Gabrielle, who’d just dropped the velvet place setting with her name embroidered in gold thread into her clutch bag and was pondering how to pilfer her personalised place menu, shot her gaze to Andrés with a sinking dread in her stomach.

How did he want her to handle this? She didn’t want to lie—she’d told so many lies since the pregnancy that if heaven existed she’d be barred from entering—but she didn’t want to embarrass him either.

His eyes caught hers before the faintest of smiles played on his lips and he said in perfect English, ‘Gabrielle is a border guard.’

Only by the skin of her teeth did she stop her mouth dropping open. The last thing she’d expected was for Andrés to tell the truth, not because she assumed he was a natural born liar but because she’d assumed he would think it beneath him to admit he’d brought along a nobody to an event with the world’s elite.

Another assumption she’d got wrong.

The woman slapped his arm. ‘You are such a tease, Andrés.’

‘I’m not teasing. Gabrielle stopped my car at the Spanish border earlier and searched it for drugs.’ He lifted his glass to his mouth. ‘Gabrielle will confirm it,’ he added before dropping her a wink that made her stomach dip.

‘It is true,’ she piped up, speaking carefully as her English wasn’t as fluent as her Spanish. ‘I work as border guard. Andrés fitted the...’ She grasped for the translation ofprofilebut came up blank. ‘...details we were given of a drug smuggler bringing cocaine over the border. I am here only because Sophia fell ill. I am the substitute.’

The woman pouted. ‘Oh, you’re as bad as he is.’

Gabrielle met Andrés’s stare. The conspiratorial crinkling of his eyes and flash of perfect teeth made her stomach dip again even more powerfully, as did the frankly shocking realisation that she could perfectly read in his expression that he found the blonde woman ridiculous.

He moved a touch closer to her and, switching back to Spanish, murmured, ‘You wait, Lucida will spend the rest of the evening trying to get to the bottom of who you really are.’

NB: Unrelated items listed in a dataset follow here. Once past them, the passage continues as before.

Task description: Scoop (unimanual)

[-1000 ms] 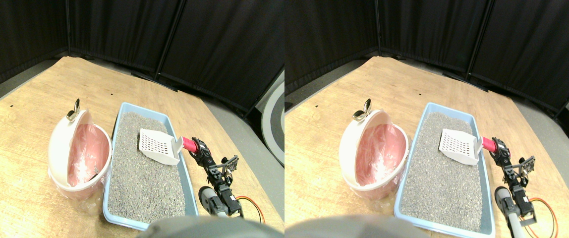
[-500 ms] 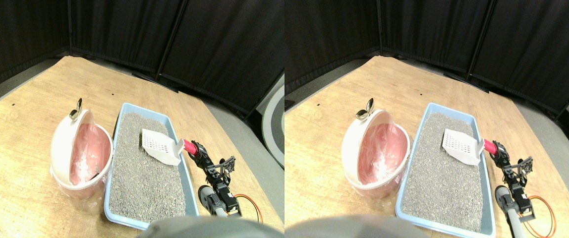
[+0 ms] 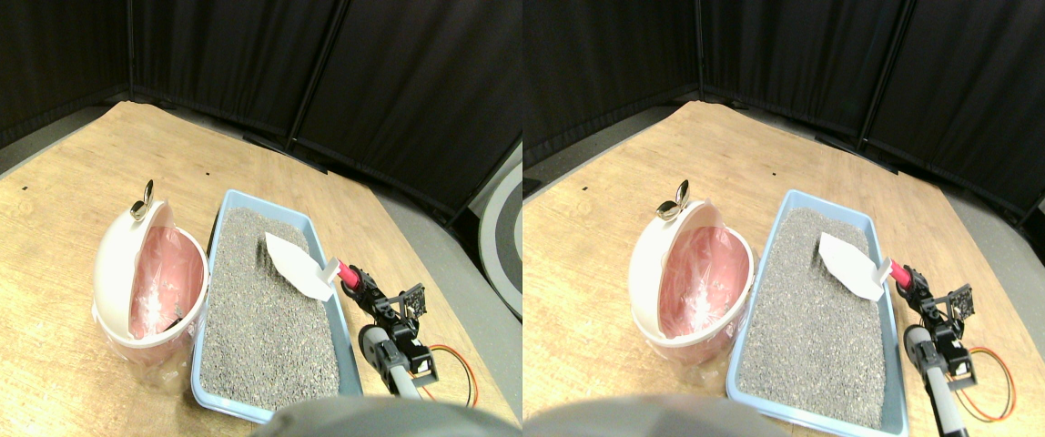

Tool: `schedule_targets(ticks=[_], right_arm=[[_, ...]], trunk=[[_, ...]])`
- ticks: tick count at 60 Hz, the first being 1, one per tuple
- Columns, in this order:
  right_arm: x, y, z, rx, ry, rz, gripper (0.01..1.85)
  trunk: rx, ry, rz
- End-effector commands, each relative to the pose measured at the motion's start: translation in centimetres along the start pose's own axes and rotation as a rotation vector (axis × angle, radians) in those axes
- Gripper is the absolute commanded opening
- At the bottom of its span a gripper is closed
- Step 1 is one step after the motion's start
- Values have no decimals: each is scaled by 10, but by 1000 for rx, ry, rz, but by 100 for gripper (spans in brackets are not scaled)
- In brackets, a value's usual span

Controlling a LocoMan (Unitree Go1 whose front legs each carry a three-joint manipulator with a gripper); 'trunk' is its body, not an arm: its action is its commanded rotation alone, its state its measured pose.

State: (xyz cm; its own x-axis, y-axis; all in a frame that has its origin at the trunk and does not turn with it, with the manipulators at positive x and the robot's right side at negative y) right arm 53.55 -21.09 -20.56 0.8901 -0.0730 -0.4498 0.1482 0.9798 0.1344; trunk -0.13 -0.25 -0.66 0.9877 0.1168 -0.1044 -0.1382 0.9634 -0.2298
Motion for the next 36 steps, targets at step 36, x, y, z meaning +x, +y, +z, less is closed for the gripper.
schedule_targets(ticks=[36], right_arm=[[-22,1,14,-28,62,11,132]], trunk=[[-25,-3,24]])
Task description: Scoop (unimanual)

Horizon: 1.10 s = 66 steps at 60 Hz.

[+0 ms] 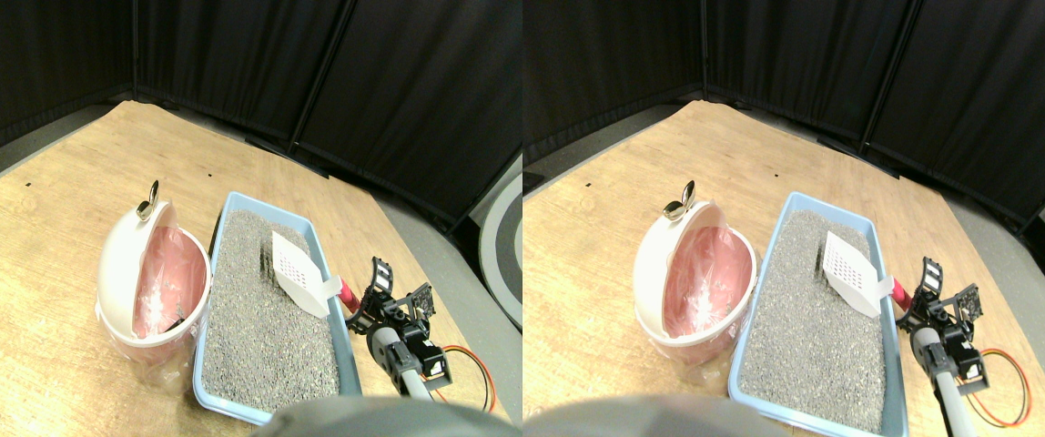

‘Lucida? She was named after afont?’

Surprise lit his face and then he gave such a deep throated rumble of laughter that everyone surrounding them whipped their stares to him.

It was laughter that, despite the tight control she was keeping over her reactions to him, made Gabrielle’s heart swell.

He moved his face even closer and dropped his voice even lower. ‘Legend has it that she changed it from Lucinda. Someone told her it sounded classier.’

‘I take it that someone was having a joke?’

‘I believe that is a fair assumption.’

Luckily their next course arrived, saving either of them from having to explain what it was that had them both laughing and saving Gabrielle from the effects of Andrés’s breath whispering against her temple.

A large sip of wine in an attempt to mute the awareness whooshing around her body, and then she popped a crispy potato ball with the fluffiest inside into her mouth. That was better, even if she was acutely aware of the closeness of his thigh under the table. Still, she told herself, a bit of internal discomfort was nothing when she was eating food fit for a princess and drinking wine that Zeus himself would have declared all the superlatives. And thinking of Zeus, Gabrielle was starting to understand that there was far more to Andrés than his devastating looks. He wore his arrogance like a cloak but he wasn’t a snob and actually had a sense of humour, something she would never have believed five hours ago. With the crispiest pork crackling in the whole world dissolving on her tongue, all she could think was that for this one night, she was the luckiest woman in the world. To think she’d thought the highlight of her evening would be a bath!

‘Can I ask you something personal?’ he asked as the last of the crackling dissolved into nothing.